From the data below, return each line in which the string "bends" is found.

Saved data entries
------------------------------------------------------------

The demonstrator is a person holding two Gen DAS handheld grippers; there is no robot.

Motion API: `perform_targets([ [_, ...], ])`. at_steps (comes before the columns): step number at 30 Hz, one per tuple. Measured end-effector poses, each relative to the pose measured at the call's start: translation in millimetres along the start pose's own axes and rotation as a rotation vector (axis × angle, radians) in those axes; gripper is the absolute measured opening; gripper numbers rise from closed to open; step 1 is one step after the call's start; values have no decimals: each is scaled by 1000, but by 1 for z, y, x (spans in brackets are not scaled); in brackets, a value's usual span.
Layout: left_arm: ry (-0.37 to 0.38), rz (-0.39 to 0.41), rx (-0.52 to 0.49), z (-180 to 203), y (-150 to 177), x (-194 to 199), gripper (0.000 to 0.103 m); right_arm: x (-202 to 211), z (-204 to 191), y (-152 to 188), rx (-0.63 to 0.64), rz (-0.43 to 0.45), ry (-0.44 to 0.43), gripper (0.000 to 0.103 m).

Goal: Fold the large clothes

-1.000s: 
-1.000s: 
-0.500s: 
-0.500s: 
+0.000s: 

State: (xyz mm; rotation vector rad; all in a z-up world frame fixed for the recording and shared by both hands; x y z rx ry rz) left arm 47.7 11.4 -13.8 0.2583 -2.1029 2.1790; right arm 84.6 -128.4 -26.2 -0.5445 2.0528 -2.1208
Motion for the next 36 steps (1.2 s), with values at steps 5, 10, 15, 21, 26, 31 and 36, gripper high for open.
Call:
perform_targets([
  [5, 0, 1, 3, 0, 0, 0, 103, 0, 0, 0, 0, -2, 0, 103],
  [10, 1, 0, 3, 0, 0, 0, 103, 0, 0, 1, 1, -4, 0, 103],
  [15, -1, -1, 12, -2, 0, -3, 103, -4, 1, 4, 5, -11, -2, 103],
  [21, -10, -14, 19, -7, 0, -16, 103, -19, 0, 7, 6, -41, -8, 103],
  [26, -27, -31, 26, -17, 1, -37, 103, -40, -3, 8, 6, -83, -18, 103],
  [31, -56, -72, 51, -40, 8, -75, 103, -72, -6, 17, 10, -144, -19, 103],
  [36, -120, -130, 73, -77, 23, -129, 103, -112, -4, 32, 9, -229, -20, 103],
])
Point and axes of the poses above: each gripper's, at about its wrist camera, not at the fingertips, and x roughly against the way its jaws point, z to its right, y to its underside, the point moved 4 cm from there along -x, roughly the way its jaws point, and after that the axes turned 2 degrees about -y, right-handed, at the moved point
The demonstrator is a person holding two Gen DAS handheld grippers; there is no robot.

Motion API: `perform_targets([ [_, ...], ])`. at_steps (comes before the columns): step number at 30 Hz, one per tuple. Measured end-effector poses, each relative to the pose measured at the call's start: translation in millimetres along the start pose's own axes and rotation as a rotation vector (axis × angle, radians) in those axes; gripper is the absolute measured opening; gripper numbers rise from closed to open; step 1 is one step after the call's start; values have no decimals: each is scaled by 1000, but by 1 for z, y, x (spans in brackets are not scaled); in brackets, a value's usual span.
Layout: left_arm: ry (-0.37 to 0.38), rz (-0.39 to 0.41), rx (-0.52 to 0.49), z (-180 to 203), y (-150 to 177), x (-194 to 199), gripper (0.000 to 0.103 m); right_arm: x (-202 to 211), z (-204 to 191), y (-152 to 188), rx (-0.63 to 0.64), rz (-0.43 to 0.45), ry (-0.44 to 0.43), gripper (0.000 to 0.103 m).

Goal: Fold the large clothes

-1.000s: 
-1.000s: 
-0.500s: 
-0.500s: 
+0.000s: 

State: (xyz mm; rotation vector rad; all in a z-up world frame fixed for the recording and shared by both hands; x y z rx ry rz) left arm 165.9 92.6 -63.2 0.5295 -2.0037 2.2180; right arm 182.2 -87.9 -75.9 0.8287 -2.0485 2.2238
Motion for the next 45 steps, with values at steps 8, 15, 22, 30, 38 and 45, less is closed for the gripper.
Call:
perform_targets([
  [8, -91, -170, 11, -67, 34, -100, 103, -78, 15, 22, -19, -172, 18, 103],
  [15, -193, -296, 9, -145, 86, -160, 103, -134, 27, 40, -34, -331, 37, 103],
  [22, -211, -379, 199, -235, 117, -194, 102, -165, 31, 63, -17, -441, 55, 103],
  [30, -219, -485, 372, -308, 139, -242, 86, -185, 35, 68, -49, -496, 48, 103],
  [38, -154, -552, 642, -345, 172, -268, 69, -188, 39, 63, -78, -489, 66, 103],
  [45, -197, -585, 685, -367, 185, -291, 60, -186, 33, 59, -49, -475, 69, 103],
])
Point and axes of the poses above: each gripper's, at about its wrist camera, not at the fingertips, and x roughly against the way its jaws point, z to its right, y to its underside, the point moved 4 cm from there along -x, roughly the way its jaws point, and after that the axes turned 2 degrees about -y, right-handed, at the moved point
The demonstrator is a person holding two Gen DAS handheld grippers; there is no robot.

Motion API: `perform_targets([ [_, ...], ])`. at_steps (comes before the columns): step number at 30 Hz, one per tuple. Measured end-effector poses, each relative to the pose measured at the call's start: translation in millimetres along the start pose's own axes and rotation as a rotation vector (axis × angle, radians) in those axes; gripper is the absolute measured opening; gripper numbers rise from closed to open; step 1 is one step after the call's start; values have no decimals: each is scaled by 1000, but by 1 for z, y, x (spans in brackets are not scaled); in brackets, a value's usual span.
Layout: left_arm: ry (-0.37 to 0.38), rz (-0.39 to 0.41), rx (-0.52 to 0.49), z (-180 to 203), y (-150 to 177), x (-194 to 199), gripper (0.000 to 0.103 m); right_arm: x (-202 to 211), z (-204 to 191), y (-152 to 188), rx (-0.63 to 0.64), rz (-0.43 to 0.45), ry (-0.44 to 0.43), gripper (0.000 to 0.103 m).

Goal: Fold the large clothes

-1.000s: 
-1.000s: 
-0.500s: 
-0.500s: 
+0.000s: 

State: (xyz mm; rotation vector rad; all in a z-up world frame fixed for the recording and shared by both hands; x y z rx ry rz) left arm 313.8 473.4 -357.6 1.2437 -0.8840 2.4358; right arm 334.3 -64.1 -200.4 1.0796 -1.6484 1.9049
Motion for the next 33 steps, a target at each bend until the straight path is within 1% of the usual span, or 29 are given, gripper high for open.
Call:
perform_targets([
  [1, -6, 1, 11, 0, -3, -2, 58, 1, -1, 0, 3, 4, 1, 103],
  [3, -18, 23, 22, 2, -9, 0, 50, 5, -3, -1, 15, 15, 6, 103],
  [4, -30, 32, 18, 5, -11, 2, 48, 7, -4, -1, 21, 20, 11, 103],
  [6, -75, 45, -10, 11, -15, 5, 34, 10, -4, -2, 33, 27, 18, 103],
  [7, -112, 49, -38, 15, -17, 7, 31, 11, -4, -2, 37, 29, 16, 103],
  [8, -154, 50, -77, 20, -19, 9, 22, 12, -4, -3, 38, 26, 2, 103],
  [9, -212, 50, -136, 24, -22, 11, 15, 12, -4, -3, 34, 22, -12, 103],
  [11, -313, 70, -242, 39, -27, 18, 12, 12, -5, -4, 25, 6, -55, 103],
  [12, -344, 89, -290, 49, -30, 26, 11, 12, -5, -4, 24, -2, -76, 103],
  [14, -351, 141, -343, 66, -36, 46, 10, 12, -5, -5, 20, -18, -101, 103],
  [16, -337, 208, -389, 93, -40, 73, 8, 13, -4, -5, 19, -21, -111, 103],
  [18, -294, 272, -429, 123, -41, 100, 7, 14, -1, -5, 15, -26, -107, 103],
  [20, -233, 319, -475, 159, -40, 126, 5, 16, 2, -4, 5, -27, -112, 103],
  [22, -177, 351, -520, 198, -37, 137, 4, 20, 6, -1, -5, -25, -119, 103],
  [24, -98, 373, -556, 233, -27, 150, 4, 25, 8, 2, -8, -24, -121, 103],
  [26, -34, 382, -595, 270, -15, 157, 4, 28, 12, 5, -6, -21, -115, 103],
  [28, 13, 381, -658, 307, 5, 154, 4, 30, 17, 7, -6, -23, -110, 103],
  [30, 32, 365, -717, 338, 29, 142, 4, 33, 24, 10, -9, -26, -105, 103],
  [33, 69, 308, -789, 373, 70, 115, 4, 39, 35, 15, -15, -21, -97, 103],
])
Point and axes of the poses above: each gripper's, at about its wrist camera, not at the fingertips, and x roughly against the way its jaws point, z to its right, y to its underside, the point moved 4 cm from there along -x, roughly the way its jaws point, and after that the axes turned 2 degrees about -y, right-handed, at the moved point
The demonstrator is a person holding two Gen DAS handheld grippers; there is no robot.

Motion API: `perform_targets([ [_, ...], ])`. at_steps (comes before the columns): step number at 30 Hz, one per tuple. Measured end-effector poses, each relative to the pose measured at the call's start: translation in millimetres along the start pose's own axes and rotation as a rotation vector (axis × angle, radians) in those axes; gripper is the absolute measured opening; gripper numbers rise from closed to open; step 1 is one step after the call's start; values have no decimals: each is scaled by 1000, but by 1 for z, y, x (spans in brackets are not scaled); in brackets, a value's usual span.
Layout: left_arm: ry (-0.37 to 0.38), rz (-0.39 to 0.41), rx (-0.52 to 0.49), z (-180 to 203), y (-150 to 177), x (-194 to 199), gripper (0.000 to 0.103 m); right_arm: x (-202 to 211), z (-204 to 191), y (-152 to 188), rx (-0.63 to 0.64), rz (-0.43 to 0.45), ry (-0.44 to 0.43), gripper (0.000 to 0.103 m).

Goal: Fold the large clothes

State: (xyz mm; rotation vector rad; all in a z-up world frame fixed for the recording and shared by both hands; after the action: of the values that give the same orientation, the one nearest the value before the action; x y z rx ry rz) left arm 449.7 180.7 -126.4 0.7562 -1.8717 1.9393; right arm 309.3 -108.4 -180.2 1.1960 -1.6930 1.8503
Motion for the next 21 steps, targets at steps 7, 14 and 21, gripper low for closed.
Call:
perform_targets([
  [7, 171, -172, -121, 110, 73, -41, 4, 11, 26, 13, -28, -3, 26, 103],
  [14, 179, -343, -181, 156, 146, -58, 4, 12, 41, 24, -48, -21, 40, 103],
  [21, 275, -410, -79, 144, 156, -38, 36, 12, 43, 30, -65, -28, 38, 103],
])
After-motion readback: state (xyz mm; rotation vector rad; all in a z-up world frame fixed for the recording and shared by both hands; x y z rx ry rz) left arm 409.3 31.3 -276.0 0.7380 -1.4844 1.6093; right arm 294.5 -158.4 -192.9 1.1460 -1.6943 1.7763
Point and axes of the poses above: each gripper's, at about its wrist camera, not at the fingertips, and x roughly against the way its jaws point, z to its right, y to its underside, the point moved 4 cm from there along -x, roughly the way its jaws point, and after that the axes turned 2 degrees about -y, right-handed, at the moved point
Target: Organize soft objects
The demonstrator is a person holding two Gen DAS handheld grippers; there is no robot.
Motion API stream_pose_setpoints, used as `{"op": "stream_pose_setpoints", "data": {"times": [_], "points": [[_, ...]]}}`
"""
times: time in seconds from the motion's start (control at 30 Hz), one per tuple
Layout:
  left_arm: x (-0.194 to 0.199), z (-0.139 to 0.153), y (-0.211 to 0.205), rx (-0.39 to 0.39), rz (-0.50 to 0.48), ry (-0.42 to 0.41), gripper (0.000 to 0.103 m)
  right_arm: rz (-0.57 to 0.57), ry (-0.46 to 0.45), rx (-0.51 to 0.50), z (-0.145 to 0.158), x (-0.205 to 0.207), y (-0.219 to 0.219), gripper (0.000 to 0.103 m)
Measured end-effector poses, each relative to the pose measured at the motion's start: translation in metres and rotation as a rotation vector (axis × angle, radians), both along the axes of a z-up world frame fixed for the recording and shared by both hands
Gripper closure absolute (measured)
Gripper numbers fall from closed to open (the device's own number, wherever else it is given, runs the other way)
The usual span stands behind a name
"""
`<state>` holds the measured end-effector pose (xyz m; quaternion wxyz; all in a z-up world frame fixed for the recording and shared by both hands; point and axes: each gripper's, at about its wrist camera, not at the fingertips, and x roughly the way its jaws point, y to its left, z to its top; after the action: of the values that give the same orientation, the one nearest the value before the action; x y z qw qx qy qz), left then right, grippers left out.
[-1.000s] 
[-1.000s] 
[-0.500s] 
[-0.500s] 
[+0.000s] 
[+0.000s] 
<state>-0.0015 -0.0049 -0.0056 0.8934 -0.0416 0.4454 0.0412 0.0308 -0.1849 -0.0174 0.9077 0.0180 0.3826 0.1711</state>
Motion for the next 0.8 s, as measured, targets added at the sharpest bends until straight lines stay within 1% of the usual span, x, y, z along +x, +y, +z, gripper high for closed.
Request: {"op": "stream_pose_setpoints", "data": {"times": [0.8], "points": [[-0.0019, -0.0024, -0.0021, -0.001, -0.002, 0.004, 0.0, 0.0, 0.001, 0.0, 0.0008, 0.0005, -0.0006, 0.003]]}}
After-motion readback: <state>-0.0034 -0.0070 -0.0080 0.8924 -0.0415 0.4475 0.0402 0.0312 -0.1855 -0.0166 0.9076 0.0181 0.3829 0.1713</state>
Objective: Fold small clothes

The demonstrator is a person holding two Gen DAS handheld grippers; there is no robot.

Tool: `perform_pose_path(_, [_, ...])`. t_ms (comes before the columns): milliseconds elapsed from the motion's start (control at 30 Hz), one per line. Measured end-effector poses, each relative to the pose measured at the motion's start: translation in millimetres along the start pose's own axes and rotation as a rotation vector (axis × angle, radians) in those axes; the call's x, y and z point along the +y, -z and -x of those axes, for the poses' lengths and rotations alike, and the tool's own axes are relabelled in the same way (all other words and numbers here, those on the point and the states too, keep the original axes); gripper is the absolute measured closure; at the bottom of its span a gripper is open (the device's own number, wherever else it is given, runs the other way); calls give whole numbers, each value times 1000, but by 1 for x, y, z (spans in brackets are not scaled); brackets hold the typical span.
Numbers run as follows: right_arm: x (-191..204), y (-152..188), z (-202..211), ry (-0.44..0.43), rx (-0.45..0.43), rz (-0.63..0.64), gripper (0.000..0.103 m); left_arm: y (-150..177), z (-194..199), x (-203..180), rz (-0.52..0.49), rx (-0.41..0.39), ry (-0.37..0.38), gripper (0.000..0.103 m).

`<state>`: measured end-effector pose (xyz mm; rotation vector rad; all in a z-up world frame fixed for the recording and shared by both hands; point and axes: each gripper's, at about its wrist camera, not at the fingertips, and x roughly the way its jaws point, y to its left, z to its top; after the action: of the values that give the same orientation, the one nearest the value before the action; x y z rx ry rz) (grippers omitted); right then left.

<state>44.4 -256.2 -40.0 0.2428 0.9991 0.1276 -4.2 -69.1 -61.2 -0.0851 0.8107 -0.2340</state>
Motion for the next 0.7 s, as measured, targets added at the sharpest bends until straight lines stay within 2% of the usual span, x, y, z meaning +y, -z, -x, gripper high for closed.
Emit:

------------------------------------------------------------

:: RESPONSE BOX ::
Motion for the next 0.8 s, as measured, targets added at the sharpest bends until straight lines stay within 1% of the usual span, x, y, z along +x, +y, +z, gripper high for closed.
Motion for the next 0.7 s, as measured, targets added at the sharpest bends until straight lines stay within 2% of the usual span, x, y, z meaning +y, -z, -x, gripper high for closed.

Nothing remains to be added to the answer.